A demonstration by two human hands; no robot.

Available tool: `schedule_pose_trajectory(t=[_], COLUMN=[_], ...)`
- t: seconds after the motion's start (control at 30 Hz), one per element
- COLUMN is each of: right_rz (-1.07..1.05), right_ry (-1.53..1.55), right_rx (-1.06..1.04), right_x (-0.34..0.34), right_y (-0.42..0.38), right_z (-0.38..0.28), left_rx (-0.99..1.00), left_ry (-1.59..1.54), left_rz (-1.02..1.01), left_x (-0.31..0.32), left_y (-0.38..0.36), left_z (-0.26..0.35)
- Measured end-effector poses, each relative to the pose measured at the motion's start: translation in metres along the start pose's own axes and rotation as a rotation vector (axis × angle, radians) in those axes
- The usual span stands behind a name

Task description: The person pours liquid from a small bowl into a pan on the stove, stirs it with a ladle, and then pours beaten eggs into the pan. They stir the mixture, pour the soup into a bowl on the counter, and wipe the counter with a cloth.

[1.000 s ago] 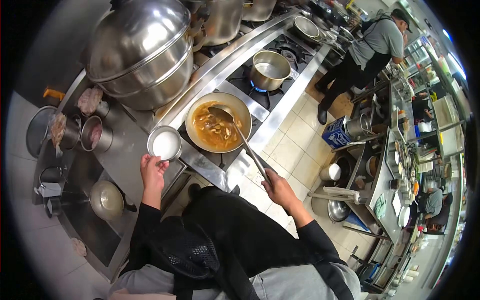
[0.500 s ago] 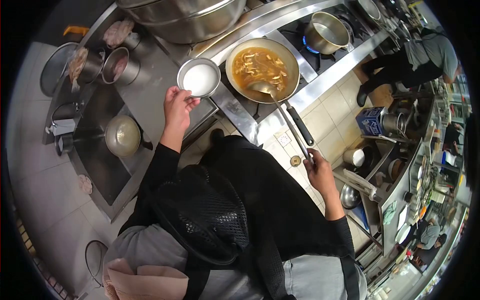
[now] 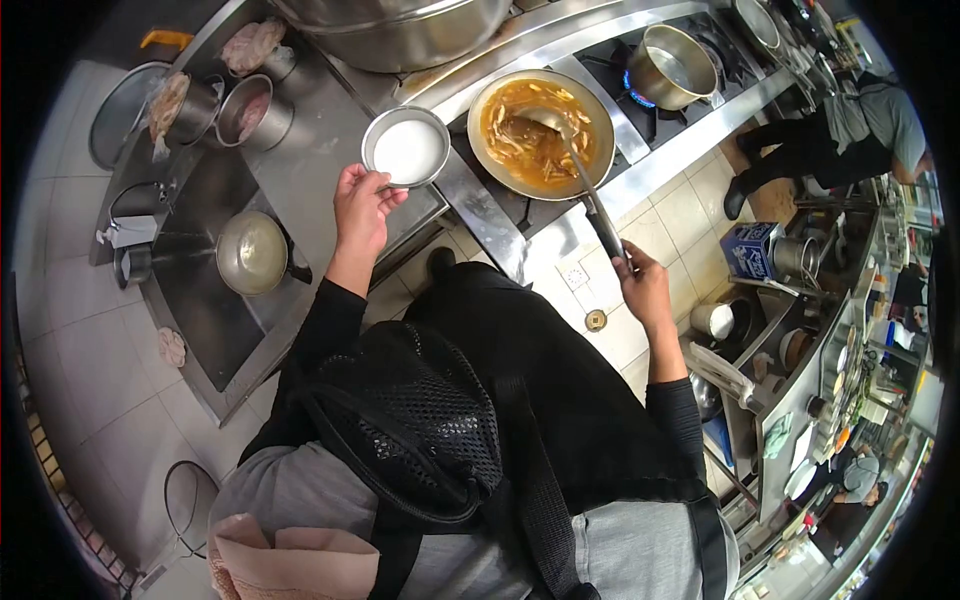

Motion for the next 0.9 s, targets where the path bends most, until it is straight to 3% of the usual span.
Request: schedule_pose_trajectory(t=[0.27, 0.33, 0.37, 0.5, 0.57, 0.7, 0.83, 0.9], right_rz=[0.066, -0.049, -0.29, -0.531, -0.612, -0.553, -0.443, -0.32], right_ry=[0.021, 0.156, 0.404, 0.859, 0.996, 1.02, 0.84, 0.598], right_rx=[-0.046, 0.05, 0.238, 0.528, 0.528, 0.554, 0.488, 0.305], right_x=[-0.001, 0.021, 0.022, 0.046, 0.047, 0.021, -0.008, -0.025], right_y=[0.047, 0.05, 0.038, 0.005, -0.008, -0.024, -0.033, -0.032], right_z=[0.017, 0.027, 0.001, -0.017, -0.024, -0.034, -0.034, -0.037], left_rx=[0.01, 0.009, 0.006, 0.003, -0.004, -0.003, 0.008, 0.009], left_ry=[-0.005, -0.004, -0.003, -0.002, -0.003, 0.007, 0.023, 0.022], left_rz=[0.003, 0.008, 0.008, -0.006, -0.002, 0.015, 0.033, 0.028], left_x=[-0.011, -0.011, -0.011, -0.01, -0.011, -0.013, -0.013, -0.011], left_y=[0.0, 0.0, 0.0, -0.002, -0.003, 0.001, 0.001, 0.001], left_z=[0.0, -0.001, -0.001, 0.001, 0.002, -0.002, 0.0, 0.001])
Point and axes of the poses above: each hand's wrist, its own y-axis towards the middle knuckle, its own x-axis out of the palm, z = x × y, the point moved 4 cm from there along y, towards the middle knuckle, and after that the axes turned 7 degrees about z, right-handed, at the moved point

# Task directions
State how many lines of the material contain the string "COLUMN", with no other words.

# Solution
2